The wife appealed the award of alimony. She argued there was no subject matter jurisdiction for the alimony award, claiming that the lower court was required to recognize the annulment she got in India in 2011, one month after the husband sued for divorce. The appellate court explained that neither of the spouses was domiciled in India when she got the annulment, and so the lower court hadn’t made a mistake in not recognizing the annulment. In North Carolina, foreign divorces and annulments don’t need to be recognized where neither party had domicile in the jurisdiction that granted the annulment or divorce. It noted that domicile describes someone’s established and permanent home, and that even if someone has more than one residence, there is only one domicile. Domicile is changed by actual abandonment of some other domicile, intent to stay in a new place indefinitely or permanently or physical residence in a new place.
A 529 Savings Plan allows parents to put aside money for their kids’ college expenses under tax-favorable conditions.

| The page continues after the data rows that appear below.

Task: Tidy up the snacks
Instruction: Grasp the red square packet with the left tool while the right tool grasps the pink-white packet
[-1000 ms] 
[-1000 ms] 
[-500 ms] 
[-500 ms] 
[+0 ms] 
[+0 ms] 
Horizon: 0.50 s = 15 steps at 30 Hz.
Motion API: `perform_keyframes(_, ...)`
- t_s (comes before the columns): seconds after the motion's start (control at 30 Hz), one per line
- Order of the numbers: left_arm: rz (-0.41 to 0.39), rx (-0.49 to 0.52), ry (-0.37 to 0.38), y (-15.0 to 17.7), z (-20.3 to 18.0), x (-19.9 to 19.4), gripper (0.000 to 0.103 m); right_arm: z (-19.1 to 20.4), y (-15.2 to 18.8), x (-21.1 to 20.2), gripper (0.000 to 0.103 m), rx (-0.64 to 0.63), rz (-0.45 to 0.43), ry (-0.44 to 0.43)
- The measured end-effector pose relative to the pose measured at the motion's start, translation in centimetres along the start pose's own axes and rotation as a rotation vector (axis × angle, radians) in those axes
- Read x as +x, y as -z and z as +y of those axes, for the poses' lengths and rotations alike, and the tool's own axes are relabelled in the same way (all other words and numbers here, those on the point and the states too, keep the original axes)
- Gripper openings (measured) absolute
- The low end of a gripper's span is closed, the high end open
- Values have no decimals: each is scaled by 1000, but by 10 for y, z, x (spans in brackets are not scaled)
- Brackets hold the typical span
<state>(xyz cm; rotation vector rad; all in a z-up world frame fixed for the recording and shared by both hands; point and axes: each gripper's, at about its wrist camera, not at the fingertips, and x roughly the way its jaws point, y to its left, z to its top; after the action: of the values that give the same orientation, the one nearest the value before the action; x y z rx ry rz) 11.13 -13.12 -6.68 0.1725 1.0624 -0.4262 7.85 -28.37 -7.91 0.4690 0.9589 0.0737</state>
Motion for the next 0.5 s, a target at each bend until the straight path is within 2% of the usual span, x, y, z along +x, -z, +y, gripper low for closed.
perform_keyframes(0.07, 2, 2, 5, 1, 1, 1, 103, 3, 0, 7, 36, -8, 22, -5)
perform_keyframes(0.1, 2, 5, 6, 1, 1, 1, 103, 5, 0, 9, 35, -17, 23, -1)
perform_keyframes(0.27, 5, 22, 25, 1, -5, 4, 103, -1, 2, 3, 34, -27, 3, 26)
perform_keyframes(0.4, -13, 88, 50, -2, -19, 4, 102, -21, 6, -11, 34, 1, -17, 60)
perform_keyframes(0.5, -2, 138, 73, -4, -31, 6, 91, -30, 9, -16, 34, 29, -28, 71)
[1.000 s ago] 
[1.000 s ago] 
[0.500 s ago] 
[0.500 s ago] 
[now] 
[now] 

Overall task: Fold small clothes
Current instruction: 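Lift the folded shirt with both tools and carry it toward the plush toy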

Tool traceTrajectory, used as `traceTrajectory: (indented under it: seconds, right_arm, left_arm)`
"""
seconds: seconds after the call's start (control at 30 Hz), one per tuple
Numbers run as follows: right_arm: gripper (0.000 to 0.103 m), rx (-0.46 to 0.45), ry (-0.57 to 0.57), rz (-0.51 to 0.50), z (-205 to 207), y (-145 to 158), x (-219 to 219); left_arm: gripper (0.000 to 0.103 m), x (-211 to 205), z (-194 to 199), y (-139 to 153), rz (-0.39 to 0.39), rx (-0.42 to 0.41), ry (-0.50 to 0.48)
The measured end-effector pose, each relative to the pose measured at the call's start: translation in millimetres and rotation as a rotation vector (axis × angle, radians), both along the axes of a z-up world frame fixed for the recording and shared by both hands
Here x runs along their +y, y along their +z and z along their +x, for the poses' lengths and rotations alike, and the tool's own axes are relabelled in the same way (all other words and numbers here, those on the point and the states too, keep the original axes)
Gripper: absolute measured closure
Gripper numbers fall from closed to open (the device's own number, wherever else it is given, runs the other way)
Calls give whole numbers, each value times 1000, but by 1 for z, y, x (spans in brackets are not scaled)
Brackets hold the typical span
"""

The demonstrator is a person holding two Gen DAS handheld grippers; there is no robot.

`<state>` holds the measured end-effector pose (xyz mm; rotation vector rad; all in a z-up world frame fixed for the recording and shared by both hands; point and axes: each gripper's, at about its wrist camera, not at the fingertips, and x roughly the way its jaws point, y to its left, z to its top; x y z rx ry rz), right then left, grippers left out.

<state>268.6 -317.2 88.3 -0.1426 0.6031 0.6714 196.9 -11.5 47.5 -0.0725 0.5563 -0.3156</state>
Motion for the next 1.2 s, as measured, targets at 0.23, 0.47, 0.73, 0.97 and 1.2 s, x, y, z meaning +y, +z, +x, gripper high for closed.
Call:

How should trial courts classify the money in a 529 Savings Plan that is created and funded during marriage when a couple is getting a divorce?
In a recent North Carolina marital property appellate decision, a mother argued that contributions to a 529 Savings Plan were a gift to the children, rather than marital property to be divided. Alternatively she requested that the court carve 529 Savings Plans from the marital estate by creating a rule to treat the property differently from other marital assets.

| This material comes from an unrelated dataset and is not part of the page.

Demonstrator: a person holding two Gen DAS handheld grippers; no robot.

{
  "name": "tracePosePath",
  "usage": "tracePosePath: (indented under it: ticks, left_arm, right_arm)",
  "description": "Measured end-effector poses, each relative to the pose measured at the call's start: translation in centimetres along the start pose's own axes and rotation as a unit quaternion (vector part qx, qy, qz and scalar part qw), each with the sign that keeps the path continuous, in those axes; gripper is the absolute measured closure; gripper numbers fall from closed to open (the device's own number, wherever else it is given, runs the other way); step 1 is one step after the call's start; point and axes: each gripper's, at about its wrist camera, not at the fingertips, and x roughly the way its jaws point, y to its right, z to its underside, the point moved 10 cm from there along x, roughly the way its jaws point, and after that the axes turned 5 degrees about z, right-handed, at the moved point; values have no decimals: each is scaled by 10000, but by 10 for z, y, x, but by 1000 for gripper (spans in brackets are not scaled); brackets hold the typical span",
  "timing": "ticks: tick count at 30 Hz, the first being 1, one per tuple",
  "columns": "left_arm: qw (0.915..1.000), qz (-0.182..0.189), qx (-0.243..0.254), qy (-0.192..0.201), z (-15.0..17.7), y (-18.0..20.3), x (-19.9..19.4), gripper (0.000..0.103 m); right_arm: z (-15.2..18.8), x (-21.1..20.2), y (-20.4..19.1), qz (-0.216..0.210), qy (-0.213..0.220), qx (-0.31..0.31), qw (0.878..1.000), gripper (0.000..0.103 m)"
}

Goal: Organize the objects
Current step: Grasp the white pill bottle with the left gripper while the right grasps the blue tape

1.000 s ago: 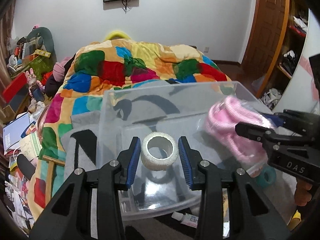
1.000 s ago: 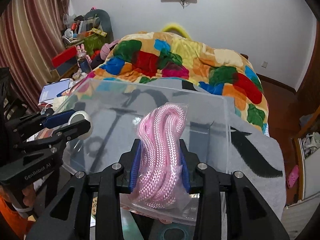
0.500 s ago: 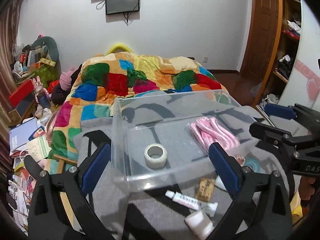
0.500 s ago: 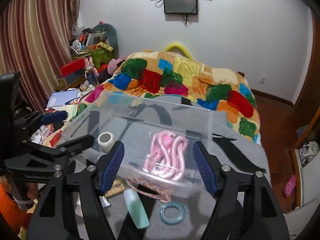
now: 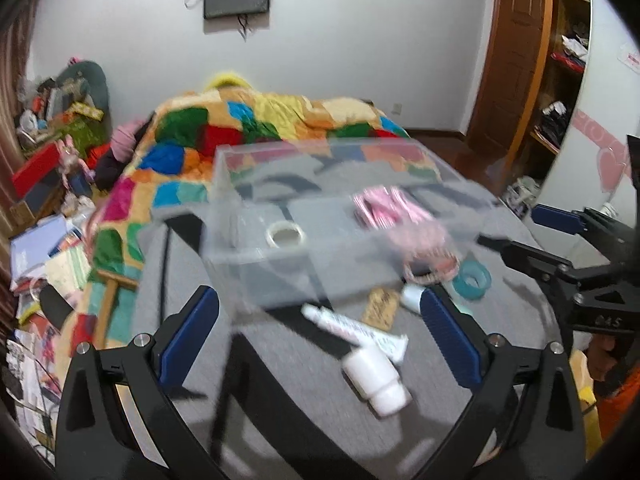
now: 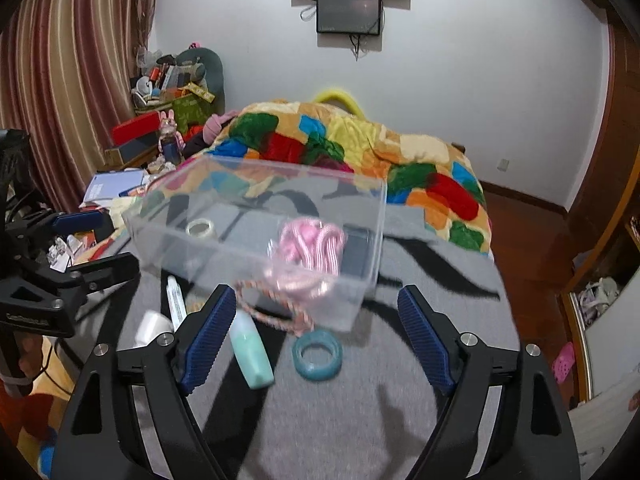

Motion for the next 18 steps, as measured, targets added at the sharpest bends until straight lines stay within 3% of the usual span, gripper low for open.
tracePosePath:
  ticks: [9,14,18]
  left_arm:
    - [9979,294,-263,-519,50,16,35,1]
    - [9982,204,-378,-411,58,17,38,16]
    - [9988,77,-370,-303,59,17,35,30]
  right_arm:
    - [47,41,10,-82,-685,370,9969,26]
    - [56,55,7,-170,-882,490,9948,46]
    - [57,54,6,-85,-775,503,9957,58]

The appellate court rejected her arguments, explaining that the beneficiaries of the plan didn’t have ownership of the funds, and the people participating in the plan could choose not to spend the money on education and after paying a penalty could spend it on something different. Accordingly, contributions aren’t gifts. The court also explained that it didn’t have the authority to create a way to carve 529 Savings Plans from the marital estate. It reasoned that the General Assembly was the governmental body with this authority, and that its role was to consider the purpose of marital funds to determine equitable distribution.

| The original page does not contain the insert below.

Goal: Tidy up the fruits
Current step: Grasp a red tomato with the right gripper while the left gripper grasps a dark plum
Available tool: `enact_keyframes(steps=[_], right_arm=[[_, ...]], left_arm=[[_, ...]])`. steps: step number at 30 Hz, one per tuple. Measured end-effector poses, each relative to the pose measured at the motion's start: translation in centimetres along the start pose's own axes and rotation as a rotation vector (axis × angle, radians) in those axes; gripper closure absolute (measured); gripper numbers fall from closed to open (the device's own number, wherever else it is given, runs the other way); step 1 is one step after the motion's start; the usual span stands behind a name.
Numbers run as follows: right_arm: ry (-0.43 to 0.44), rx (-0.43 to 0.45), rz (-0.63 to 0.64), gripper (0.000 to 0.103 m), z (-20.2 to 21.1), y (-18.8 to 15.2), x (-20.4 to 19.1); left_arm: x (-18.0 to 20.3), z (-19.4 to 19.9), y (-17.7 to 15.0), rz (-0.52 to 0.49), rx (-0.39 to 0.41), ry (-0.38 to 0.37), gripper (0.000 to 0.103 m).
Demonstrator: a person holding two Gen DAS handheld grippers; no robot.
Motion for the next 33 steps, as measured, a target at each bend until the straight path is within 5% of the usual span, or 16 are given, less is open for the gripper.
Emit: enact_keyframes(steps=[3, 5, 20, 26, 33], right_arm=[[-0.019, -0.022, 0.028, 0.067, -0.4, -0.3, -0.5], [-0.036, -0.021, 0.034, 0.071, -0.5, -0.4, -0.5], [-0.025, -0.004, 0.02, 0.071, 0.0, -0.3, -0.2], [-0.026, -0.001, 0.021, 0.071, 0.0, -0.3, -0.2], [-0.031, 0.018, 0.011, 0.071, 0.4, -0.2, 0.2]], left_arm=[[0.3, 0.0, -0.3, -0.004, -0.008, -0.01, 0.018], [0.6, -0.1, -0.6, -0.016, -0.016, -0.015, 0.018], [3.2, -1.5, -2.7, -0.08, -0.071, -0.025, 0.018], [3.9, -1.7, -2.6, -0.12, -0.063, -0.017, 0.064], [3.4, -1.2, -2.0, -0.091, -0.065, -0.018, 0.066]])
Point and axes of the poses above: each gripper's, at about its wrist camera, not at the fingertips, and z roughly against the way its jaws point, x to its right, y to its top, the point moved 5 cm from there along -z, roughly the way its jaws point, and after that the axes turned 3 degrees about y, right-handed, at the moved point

The facts that led to this decision are relatively straightforward. After being married for more than 20 years, a couple separated in 2012 and divorced in 2014. The couple both held engineering degrees. The husband was employed, earning more than $300,000 each year. The mother was a stay-at-home mother. They had six kids and had started 529 Savings Plans for several of them, funding the plans with the husband’s income. They designated the mother as a plan participant and owner.
The husband sued for equitable distribution. The court decided that dividing the property unequally was equitable. The mother got 57% of the marital estate, and this included the 529 Savings Plan, as well as the couple’s home. She appealed.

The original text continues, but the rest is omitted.